The Clos de Vougeot in the heart of the Côte de Nuits occupies most of the vineyard area belonging to the commune of Vougeot. Vougeot's neighbours are Chambolle-Musigny, Flagey-Échezeaux and Vosne-Romanée. On the slopes at the upper end of the Clos, it abuts on the vineyards of Musigny and Grands-Échezeaux.
Founded around 1110 AD by the monks of nearby Cîteaux, who remained its owners until the Revolution of 1789, the Clos de Vougeot is a Burgundian icon. Its 50.59 hectares have never been broken up and it retains its identity intact within the walls which were built to enclose it 5 centuries ago. Its wines are among the finest of the Grand Cru reds and it has held Grand Cru status since 31 July 1937. 
The château, (which adjoins the cellars and the winery with its giant presses dating back to the 12th and 14th centuries), is built in the Burgundian Renaissance style and is open to visitors. The Confrérie des Chevaliers du Tastevin holds its meetings or « chapters » here and therefore it is no surprise that the finest food and wine in France is found here.

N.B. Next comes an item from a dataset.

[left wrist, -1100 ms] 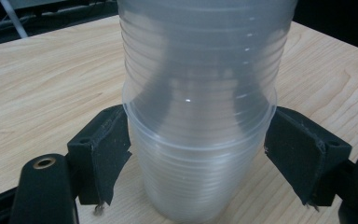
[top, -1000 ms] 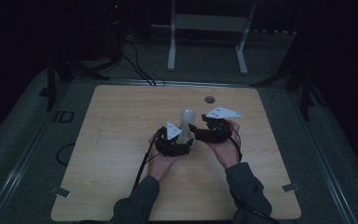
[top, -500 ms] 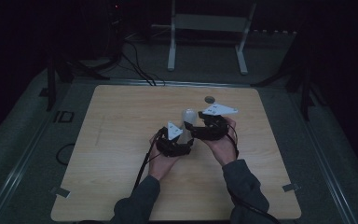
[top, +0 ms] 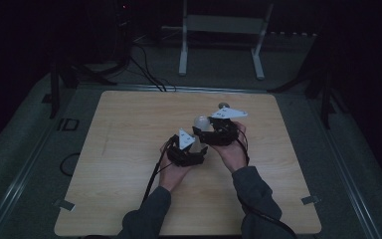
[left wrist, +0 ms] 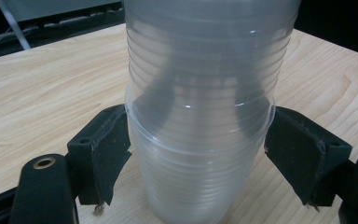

The diversity of soils within the Clos de Vougeot makes up a sort of needle-point tapestry. At about 255 metres above sea-level, its upper end is gently sloping, with soil only some 40 cm deep, coarse-grained and gravelly over a limestone base. In the centre, at about 250 metres of altitude, the soil is still shallow (45 cm), brown, more clayey, overlying broken limestone. The lower portion (around 240 metres) has a brown soil which is deeper (90 cm) and lies on a layer of marl, rich in clay and alluvium. The rocks belong to the Jurassic period (175 million years BC). 

 

« Here's presence ! » exclaims Hugh Johnson's Wine Guide. Nowadays the vineyard is divided among numerous owners and for this reason no single description can be applied to the reds wines. There are, however, common features : very intense colour ranging from strawberry red to deep garnet ; a suave bouquet, redolent of springtime of blown roses at dawn, of violets in the morning dew, of moist mignonette... Add to these blackberry, raspberry, wild mint, liquorice and truffle... On the palate, the taste is masterful, rich, succulent and mellow, combining elegance and delicacy with meaty fullness. A long finish in the mouth and long aging potential (anything from 10 to 30 years and sometimes even more).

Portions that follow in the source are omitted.